TASK PROMPT - For the material that follows, return exactly the lines from the one with "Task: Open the" through the one with "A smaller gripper", both ends included.

= = = = =

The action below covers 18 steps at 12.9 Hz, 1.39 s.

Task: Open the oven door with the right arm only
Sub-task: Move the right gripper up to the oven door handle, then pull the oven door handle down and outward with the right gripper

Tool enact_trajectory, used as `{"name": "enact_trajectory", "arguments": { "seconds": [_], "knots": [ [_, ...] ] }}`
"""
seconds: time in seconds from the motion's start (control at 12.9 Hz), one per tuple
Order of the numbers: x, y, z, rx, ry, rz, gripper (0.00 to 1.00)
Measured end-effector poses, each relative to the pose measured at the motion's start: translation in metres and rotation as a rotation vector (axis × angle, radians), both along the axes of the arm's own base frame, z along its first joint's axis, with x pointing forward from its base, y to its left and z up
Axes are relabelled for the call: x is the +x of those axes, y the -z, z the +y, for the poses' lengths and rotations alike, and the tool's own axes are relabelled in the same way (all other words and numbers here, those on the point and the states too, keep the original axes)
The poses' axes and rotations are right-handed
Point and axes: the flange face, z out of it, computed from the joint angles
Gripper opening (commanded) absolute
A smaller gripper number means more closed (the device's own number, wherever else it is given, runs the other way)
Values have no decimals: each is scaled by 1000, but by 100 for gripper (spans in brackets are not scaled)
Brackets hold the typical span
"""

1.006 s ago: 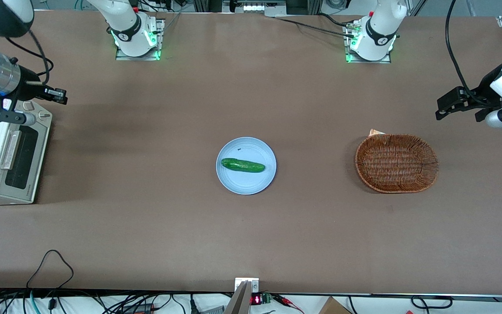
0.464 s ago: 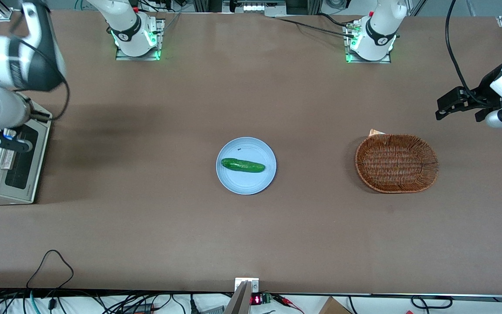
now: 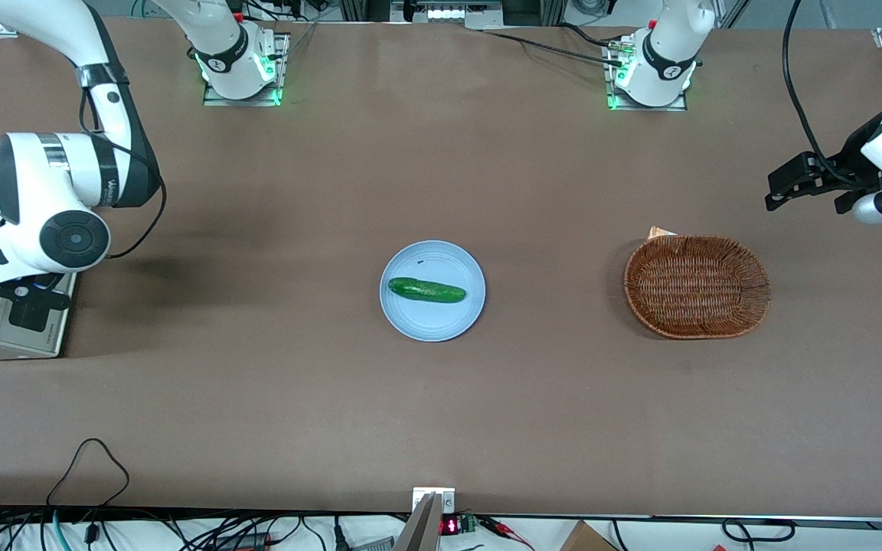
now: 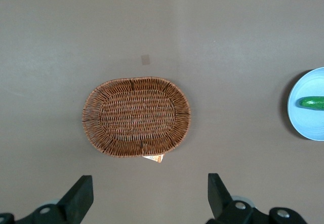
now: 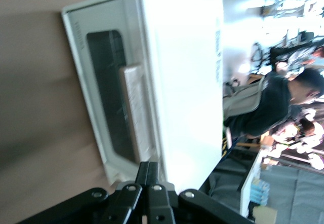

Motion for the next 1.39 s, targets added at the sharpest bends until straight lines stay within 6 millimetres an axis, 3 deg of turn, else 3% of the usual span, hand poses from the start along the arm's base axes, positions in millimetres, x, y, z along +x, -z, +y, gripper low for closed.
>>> {"name": "enact_trajectory", "arguments": {
  "seconds": [0.31,0.54,0.77,1.39],
  "knots": [
    [1,29,-15,-96,-47,-26,1],
    [-3,55,-36,-87,-76,-50,1],
    [-6,61,-48,-78,-79,-55,1],
    [-13,78,-48,-90,-64,-60,1]
  ]
}}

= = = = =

ANSWER SECTION -
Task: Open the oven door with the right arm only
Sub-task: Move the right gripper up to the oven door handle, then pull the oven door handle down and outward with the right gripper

Tool enact_trajectory, used as `{"name": "enact_trajectory", "arguments": { "seconds": [_], "knots": [ [_, ...] ] }}`
"""
seconds: time in seconds from the motion's start (control at 12.9 Hz), one per tuple
Order of the numbers: x, y, z, rx, ry, rz, gripper (0.00 to 1.00)
Measured end-effector poses, each relative to the pose measured at the motion's start: translation in metres and rotation as a rotation vector (axis × angle, radians), both along the axes of the arm's own base frame, z along its first joint's axis, with x pointing forward from its base, y to its left and z up
Axes are relabelled for the call: x is the +x of those axes, y the -z, z the +y, for the poses' lengths and rotations alike, and the tool's own axes are relabelled in the same way (all other words and numbers here, those on the point and the states too, keep the original axes)
The poses' axes and rotations are right-handed
Point and axes: the flange face, z out of it, computed from the joint angles
Gripper opening (commanded) absolute
A smaller gripper number means more closed (the device's own number, wherever else it is given, runs the other way)

This answer has now been given in full.